Some utilities already are failing to meet their RPS standard due to factors beyond their control. A recent report for the California Energy Commission (CEC) by Kema Inc. concludes that large renewable capacity solicitations may have overall contract failure rates of 20% to 30%, with some experiencing rates as high as 50%.
The report sampled a total of 21,500 MW of renewable energy contracts of 18 utilities and government entities outside of California. About half of the total represented wind power capacity. Only a little more than half of the 74 contracts were considered successful. Southern California Edison reports that six of the eight projects totaling 1,353 MW with which it has signed capacity contracts are unlikely to be on-line by 2010, well beyond their planned start-up dates. Elsewhere, only 22% to 63% of renewable-capacity auctions conducted in New Jersey, New York, Pennsylvania, and Massachusetts were judged a success.
Another factor beyond the control of wind power developers is transmission. Because many wind farms are at remote locations, new power lines often must be built to get their output to market. However, such projects may take as long as seven years to permit and complete. This may render a wind power project uneconomic, force the developer to move on, and possibly leave a utility with a hole in its RPS plan. A utility could, of course, hedge its bets by contracting for twice the capacity it needs. But that’s not a particularly compelling resource planning strategy, either.

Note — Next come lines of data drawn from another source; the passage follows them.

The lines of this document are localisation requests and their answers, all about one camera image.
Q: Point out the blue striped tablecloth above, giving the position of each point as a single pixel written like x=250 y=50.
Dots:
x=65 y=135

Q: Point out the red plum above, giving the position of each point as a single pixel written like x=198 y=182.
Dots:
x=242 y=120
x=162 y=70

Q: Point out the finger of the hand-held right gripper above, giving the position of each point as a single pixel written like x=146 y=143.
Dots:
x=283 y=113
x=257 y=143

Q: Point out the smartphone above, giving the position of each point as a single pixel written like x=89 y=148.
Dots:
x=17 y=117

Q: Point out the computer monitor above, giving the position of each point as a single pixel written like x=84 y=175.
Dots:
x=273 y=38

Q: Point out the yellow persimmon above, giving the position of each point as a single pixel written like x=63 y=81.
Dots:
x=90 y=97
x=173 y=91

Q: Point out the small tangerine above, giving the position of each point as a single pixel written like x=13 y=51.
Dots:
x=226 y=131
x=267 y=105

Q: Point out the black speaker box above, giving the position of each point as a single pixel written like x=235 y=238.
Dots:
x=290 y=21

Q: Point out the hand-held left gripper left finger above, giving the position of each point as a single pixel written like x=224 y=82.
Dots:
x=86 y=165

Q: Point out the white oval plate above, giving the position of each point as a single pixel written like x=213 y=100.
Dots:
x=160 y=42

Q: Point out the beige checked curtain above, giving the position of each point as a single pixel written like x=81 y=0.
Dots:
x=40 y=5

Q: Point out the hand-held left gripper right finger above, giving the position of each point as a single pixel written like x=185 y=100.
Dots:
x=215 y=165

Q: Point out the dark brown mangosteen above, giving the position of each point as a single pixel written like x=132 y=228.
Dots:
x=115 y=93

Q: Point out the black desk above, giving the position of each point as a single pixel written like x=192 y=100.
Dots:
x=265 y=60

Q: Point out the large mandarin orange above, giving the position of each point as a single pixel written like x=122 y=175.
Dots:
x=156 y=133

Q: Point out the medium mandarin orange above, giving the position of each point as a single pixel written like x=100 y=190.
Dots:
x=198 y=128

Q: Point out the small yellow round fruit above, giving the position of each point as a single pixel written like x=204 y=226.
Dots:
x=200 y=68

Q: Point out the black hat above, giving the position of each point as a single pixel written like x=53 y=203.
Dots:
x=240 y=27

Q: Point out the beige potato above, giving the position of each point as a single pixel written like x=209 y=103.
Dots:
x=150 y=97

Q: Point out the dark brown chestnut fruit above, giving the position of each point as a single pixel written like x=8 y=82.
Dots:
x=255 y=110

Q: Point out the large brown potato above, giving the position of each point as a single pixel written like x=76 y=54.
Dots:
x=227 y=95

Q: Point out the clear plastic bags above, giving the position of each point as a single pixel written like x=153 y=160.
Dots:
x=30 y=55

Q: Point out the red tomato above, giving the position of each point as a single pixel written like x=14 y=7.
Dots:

How much should a utility be penalized for failing to comply with an RPS mandate? The short answer is: enough to make it economically painful to meet the standard by purchasing RECs. In the federal SO2 allowance trading program, a utility must pay $2,000 for each excess ton of SO2 it emits far more than the going rate for SO2 credits. This penalty is so high that the U.S. EPA has not had to take any enforcement actions to date; utilities find it far more cost-effective to comply than not.
In Massachusetts, when a utility cannot purchase enough RECs to meet its RPS goals, it is fined a certain amount. Significantly, the spot market price for Massachusetts RECs has settled right at that amount. This proves that incentives cease to be helpful when the fine is cheaper than the cost of compliance.
One preliminary finding of the Kema report should be particularly troubling to utilities accustomed to working with firm resource plans: In California, half of renewable energy projects have failed since the state began mandating RPS procurements in 2002. Unless the levels and penalties in the 20 existing state RPS programs are adjusted to reflect wind power’s national supply limits, the entire RPS process could collapse under its own weight when the other 30 states adopt their own programs. That would be a shame, because wind and other renewable resources deserve a chance to compete with fossil fuels and nuclear power in the generation arena.